▸ Exercise prompt
The full listing is to be transcribed exactly, with each picture left out.

▸ Data
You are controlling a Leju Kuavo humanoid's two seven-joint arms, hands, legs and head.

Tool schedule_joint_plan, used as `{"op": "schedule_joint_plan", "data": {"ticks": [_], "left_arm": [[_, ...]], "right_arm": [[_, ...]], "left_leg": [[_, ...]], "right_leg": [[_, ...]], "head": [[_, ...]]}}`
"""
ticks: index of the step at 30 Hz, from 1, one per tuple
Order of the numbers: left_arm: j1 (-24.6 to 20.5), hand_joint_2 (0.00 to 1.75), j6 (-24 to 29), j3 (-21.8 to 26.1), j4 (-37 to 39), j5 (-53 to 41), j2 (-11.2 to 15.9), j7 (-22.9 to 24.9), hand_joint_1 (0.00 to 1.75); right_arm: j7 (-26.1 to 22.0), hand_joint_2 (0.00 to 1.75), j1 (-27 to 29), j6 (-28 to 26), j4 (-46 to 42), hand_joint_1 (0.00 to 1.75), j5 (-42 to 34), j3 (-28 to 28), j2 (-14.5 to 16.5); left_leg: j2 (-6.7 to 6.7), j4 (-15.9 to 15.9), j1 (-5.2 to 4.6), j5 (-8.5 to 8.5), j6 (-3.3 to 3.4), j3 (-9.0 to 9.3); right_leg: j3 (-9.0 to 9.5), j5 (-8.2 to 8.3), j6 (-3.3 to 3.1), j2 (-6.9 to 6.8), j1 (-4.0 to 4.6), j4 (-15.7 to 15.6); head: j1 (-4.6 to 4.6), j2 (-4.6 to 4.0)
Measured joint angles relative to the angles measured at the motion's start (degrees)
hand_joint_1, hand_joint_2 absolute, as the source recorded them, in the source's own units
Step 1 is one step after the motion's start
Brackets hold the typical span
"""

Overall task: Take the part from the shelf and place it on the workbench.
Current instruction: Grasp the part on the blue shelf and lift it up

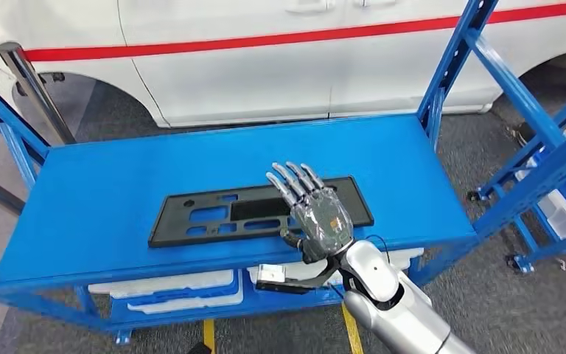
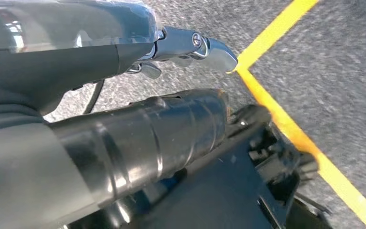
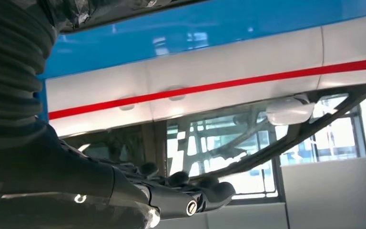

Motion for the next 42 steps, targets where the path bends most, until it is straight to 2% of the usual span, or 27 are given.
{"op": "schedule_joint_plan", "data": {"ticks": [2,3,4,5,7,8,9,11,13,18,26,42], "left_arm": [[-0.06,0.00,0.99,-0.02,0.00,0.00,-0.01,0.72,0.00],[-0.01,0.00,1.89,-0.04,0.00,-0.10,-0.01,1.39,0.00],[0.06,0.00,2.89,-0.08,0.00,-0.25,-0.02,2.07,0.00],[0.11,0.00,3.88,-0.12,0.00,-0.45,-0.02,2.70,0.00],[0.09,0.00,5.18,-0.31,0.00,-0.80,-0.02,3.41,0.00],[0.01,0.00,5.55,-0.47,0.00,-0.96,-0.01,3.59,0.00],[-0.10,0.00,5.78,-0.69,0.00,-1.13,0.00,3.73,0.00],[-0.32,0.00,5.99,-1.19,0.00,-1.43,-0.01,3.91,0.00],[-0.43,0.00,5.98,-1.59,0.00,-1.67,-0.05,3.99,0.00],[-0.67,0.00,5.94,-2.49,0.00,-2.05,-0.31,4.38,0.00],[-0.71,0.00,5.94,-2.94,0.00,-2.08,-0.35,4.80,0.00],[-0.69,0.00,5.93,-2.96,0.00,-2.09,-0.35,4.80,0.00]], "right_arm": [[-0.32,1.75,-0.51,1.66,0.59,0.00,-1.12,0.39,0.01],[-0.56,1.75,-0.58,2.58,0.89,0.00,-1.95,0.62,0.01],[-0.85,1.75,-0.60,3.52,1.15,0.00,-2.91,0.84,0.00],[-1.21,1.75,-0.68,4.58,1.41,0.00,-4.00,1.09,0.01],[-1.97,1.75,-1.07,6.48,1.82,0.00,-5.90,1.56,0.01],[-2.40,1.75,-1.47,7.64,2.04,0.00,-6.86,1.86,0.02],[-2.85,1.75,-1.95,8.80,2.27,0.00,-7.71,2.25,0.03],[-3.63,1.75,-3.10,11.05,2.85,0.00,-9.11,3.53,0.17],[-4.12,1.75,-4.34,12.77,3.55,0.00,-10.13,5.04,0.62],[-4.53,1.75,-7.35,15.62,5.36,0.00,-11.94,8.31,2.25],[-4.55,1.75,-9.52,16.22,7.52,0.00,-12.17,10.92,3.91],[-4.53,1.75,-9.98,16.22,8.72,0.00,-12.29,11.53,4.30]], "left_leg": [[0.01,7.58,0.00,-2.80,-0.13,-4.14],[0.02,10.36,0.00,-3.26,-0.12,-5.99],[0.02,11.31,0.00,-2.65,-0.03,-7.00],[0.01,10.03,-0.04,-0.86,0.17,-6.96],[0.01,3.28,-0.32,3.96,0.97,-4.63],[0.00,0.03,-0.54,5.59,1.39,-3.34],[-0.01,-2.19,-0.74,6.23,1.68,-2.45],[-0.09,-3.86,-0.84,6.10,1.55,-1.83],[-0.17,-4.21,-0.85,6.06,1.29,-1.79],[-0.18,-4.21,-0.95,5.92,1.50,-1.76],[-0.17,-4.20,-0.95,5.96,1.71,-1.70],[-0.16,-4.22,-0.87,6.00,1.67,-1.58]], "right_leg": [[0.39,-0.37,-0.53,-0.15,0.27,0.00],[0.56,-0.56,-0.70,-0.17,0.45,0.01],[0.78,-0.77,-0.80,-0.15,0.62,0.03],[1.09,-1.00,-0.84,-0.07,0.77,0.04],[1.80,-1.53,-0.81,0.05,0.97,0.04],[2.01,-1.76,-0.70,0.09,1.10,0.11],[2.01,-1.89,-0.55,0.11,1.15,0.16],[1.77,-2.00,-0.34,0.08,1.33,0.30],[1.73,-2.01,-0.34,-0.01,1.31,0.23],[2.00,-1.89,-0.13,-0.03,1.22,-0.26],[2.10,-1.71,0.18,-0.03,1.21,-0.44],[2.15,-1.70,0.18,-0.03,1.29,-0.42]], "head": [[-0.02,0.00],[-0.01,0.00],[-0.01,0.00],[-0.01,0.00],[0.02,0.00],[0.01,0.00],[0.02,0.00],[0.01,0.00],[0.02,0.00],[0.03,0.00],[0.03,0.00],[0.02,0.00]]}}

▸ Task result
You are controlling a Leju Kuavo humanoid's two seven-joint arms, hands, legs and head.

Tool schedule_joint_plan, used as `{"op": "schedule_joint_plan", "data": {"ticks": [_], "left_arm": [[_, ...]], "right_arm": [[_, ...]], "left_leg": [[_, ...]], "right_leg": [[_, ...]], "head": [[_, ...]]}}`
"""
ticks: index of the step at 30 Hz, from 1, one per tuple
Order of the numbers: left_arm: j1 (-24.6 to 20.5), hand_joint_2 (0.00 to 1.75), j6 (-24 to 29), j3 (-21.8 to 26.1), j4 (-37 to 39), j5 (-53 to 41), j2 (-11.2 to 15.9), j7 (-22.9 to 24.9), hand_joint_1 (0.00 to 1.75); right_arm: j7 (-26.1 to 22.0), hand_joint_2 (0.00 to 1.75), j1 (-27 to 29), j6 (-28 to 26), j4 (-46 to 42), hand_joint_1 (0.00 to 1.75), j5 (-42 to 34), j3 (-28 to 28), j2 (-14.5 to 16.5); left_leg: j2 (-6.7 to 6.7), j4 (-15.9 to 15.9), j1 (-5.2 to 4.6), j5 (-8.5 to 8.5), j6 (-3.3 to 3.4), j3 (-9.0 to 9.3); right_leg: j3 (-9.0 to 9.5), j5 (-8.2 to 8.3), j6 (-3.3 to 3.1), j2 (-6.9 to 6.8), j1 (-4.0 to 4.6), j4 (-15.7 to 15.6); head: j1 (-4.6 to 4.6), j2 (-4.6 to 4.0)
Measured joint angles relative to the angles measured at the motion's start (degrees)
hand_joint_1, hand_joint_2 absolute, as the source recorded them, in the source's own units
Step 1 is one step after the motion's start
Brackets hold the typical span
"""

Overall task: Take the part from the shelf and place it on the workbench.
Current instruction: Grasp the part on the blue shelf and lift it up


Motion for the next 42 steps, targets where the path bends most, until it is straight to 2% of the usual span, or 27 are given.
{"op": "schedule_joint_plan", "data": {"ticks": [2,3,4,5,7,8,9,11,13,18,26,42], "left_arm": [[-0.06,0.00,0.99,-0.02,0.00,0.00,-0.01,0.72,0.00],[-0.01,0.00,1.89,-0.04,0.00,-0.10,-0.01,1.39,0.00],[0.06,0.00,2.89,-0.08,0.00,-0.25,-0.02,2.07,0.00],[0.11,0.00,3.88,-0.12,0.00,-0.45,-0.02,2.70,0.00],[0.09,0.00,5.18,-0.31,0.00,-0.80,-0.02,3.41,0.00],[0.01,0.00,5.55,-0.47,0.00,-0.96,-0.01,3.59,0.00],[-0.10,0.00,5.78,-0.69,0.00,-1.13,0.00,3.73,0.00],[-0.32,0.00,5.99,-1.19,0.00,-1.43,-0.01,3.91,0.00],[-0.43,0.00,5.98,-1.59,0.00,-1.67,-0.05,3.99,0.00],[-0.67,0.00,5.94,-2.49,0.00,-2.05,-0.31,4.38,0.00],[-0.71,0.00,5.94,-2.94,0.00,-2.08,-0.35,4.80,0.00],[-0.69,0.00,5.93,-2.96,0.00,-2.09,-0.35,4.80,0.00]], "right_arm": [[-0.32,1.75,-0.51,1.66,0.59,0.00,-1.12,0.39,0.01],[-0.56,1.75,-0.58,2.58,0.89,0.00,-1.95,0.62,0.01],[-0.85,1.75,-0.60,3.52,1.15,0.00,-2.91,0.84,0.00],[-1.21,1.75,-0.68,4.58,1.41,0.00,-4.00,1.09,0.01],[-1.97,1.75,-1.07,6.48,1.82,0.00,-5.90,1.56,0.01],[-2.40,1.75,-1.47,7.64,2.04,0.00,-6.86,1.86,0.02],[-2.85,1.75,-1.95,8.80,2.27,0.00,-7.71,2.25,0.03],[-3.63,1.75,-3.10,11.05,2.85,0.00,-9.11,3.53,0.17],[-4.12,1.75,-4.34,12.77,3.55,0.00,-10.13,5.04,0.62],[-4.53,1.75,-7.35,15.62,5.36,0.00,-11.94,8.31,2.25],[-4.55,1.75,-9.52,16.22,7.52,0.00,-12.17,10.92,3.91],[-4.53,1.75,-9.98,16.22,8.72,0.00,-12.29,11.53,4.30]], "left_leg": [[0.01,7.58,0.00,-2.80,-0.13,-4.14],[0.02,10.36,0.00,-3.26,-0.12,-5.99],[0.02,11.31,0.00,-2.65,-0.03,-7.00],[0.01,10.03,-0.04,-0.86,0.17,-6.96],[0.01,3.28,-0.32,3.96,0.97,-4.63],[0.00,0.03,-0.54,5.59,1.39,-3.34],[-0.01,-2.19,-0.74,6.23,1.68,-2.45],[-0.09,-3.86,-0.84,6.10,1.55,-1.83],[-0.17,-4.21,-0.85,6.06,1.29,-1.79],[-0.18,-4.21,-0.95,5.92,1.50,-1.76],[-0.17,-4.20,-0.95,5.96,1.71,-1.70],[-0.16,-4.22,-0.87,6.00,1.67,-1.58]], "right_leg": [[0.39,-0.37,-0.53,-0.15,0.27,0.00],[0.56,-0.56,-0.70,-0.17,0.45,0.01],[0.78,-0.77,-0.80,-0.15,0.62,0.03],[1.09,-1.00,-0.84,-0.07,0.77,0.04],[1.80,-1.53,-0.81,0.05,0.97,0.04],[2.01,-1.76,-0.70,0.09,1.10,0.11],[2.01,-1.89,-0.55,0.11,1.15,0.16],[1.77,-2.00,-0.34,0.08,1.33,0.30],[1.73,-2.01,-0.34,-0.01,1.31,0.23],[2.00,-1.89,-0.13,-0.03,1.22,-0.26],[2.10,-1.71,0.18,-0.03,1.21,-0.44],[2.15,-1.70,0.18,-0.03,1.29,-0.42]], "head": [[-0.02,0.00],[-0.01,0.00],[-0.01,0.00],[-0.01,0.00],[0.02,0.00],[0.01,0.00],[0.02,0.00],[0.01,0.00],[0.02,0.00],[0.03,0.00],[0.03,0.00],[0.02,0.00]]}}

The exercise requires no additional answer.